Thursday, December 30, 2010

On long windedness

I don't mind long sentences as long as their is some kind of mastery of the voice a writer might attempt at length; I am fond of Whitman, Henry James, Norman Mailer, David Foster Wallace and Joyce Carole Oates, writers who manage poetry in their long winded ways. That is to say, they didn't sound phony and the rhythms sounded like genuine expressions of personalities given to subtle word choice. Kerouac, though, struck me as tone deaf. After all these years of complaining about his style, or his attempts at style, the issue may be no more than a matter of taste. Jack Kerouac is nearly in our American Canon, and one must remember that the sort of idiom that constitutes literary language constantly changes over the centuries; language is a living thing, as it must be for literature to remain relevant as a practice and preference generation to generation.

Left over props

Carl Phillips is blessed with a light touch when it comes to arranging slight phrases to get across an inspiration that is soon to evaporate; "Silverchest" is like the decaying strains of music that one hears coming from a a neighbor's window on a hot day, an undertone you detect under the gasoline cough of leaf blowers and the louder commotion of what passes on the street. But was it music at all? Melodic tones , connected in fractions of a larger, fuller musical drama, somewhat heard and then wiped from memory; all that remains is the sensation trying to remember what the song might have been. It is not an experience that creates a string of associations a writer or a reader can turn into material that will eventually suggest something profound about the folly of our ideas of what our experience mean.  

Phillips' poem is slight the extent that what we witness are not items that trigger something in our own experience, a poem that draws out the memories and compels us to deal with them, contextualize them, find the ironic counterpart. our assumption slammed against the actual fact. The poem's phrases merely lie there, obvious in their slant and sleights. This is not a revelation, not a simple melody revealing a larger emotional complex that defies the dimensions of a free verse poem; I take it as a collection of signifiers or props left lying around. One asks if this a poem at all, like that suggestion of music previously mentioned. The experience here is more of searching for a poem, the hard, flinty part of metaphor that might ignite the associative string of fire crackers. There are no explosions, however, only a window display. All this is more a practice run than a journey, a rehearsal rather than performance.

Monday, December 27, 2010

Deliver This From Evil

Sometimes I wonder if I was born or merely set aside in another dimension of newspaper grey and was launched into this world because what ever the case was running low on the premium designs. 

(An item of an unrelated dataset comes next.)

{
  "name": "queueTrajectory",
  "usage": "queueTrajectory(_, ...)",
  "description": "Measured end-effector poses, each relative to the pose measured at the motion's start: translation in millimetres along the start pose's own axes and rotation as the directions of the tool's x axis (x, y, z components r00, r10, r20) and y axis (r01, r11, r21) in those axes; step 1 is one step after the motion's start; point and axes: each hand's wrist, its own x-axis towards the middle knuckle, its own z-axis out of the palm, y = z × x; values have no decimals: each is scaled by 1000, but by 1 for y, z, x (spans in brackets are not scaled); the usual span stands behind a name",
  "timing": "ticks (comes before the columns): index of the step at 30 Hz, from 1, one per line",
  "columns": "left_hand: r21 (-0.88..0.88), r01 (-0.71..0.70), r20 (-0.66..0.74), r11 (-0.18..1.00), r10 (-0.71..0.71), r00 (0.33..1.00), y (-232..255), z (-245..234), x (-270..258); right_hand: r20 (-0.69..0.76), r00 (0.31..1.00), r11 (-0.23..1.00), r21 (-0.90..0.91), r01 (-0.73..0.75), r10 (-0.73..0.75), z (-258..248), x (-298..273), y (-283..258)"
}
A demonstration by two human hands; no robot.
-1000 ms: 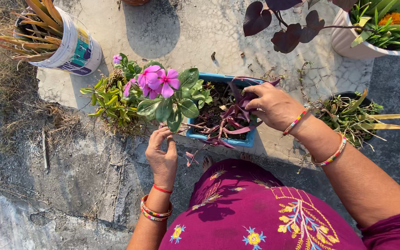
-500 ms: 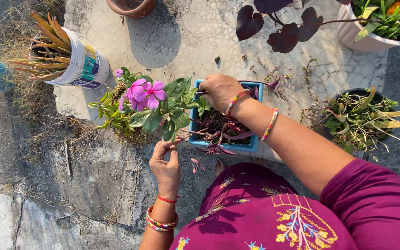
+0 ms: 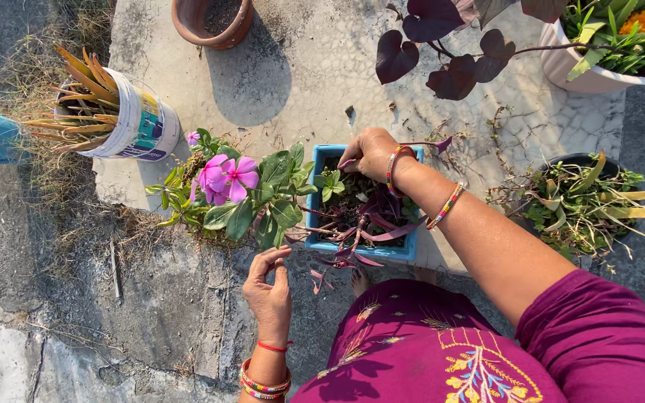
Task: The person tends to potted plants on a rooftop, removing dry leaves and stems from a purple-leafed plant and a flowering plant. They handle the plants by hand, picking off dead foliage and placing it aside.
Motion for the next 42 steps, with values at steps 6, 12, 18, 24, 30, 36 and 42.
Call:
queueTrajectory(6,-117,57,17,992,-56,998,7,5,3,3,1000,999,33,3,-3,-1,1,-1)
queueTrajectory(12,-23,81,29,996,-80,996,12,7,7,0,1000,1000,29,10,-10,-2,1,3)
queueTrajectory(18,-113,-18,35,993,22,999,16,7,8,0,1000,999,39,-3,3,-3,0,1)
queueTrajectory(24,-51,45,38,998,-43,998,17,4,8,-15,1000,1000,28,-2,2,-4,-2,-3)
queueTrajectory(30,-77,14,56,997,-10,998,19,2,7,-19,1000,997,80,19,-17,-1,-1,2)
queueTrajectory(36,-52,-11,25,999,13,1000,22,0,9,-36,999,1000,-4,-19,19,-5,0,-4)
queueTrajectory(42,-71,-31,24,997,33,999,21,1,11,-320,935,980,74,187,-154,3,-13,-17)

It's a habitual thought, a shudder of doubt when staking hands or crossing streets or visiting people who and which are so familiar, 
so complete in intimate nuances and shared knowledge that they seem alien and strange, like specimens under glass in a museum I keep visiting for a lesson that just keeps turning the corner to the next gallery when my hard shoes hit the tile. Everything I look for is just out of focus, short of the designs I see and have drawn. 

Believing the world is seeing beyond the box scores and trusting what it says on the certificate; the biography has already been started, a page of facts that have gotten absurdly complicated, in love their own inventory of details that are pressed now in their uniqueness, creased and pleated, ready for rough waters I imagine await at the end of the map, where boats fall off and drift with sails full of solar wind until I wake up and yawn and scan the items on the table, the newspaper, the dirty bowls, someone else's pack of Marlboro 100s. The universe is reassembled, seamless as death itself. 

Years ago I wondered if there was life on other planets precisely at the time when she left me, or asked me to leave, I wondered who else in this darkness knows this hurt as well as I?, and I stared for hours at her apartment as if trying to make the walls fly away, to lift her off the sofa, away from her meal , and bring her into my arms where I stood in the dark, next to a payphone, with out change to call out far enough to the wilderness where there is only wind and tall grass, maybe houses at the bottom of canyons that you see from jets leaving your home town before you enter the clouds that will drag on the wingspan, I would stare and the walls would stay where the carpenters intended them to remain, there was nothing to see, but I stared harder, right through the building, to the stars I knew were there, receiving radio waves, TV shows, thoughts of strong desire translatable only by action, hear me, hear me, who else shivers in a dark corner in unique misery, genius of articulated regret, who else speaks when no language gets the purity of the idea right, just right, thus forcing one to live in craziness, at the end of the alley, drinking from bottles I've pealed the labels from? 
As usual, the stars don't answer, they don't say a word.

Friday, December 24, 2010

Tron Legacy

Tron Legacy was better than I thought it might be; the film makers follow up the original film with a plot that is as just as  sketchy as the  first film's, and offer up an atmosphere and special effects that are, to be sure,  better than before, but also in a tolerable scale. One is relieved that no one decided to pause, linger or dwell on a multitude of thyroidal spectacle and one appreciates the smartness to have the action move on,  without a hitch or a distraction. The shallow characterizations are not to be sniffed at--this is a fantasy  and pretensions of Siddartha would have sank this project, just as it did the last two films in the  Matrix  trilogy, both of which sounded like nothing so much as the most jargon-choked undergraduate papers from a class in post modern theory as enacted by kitchen appliances.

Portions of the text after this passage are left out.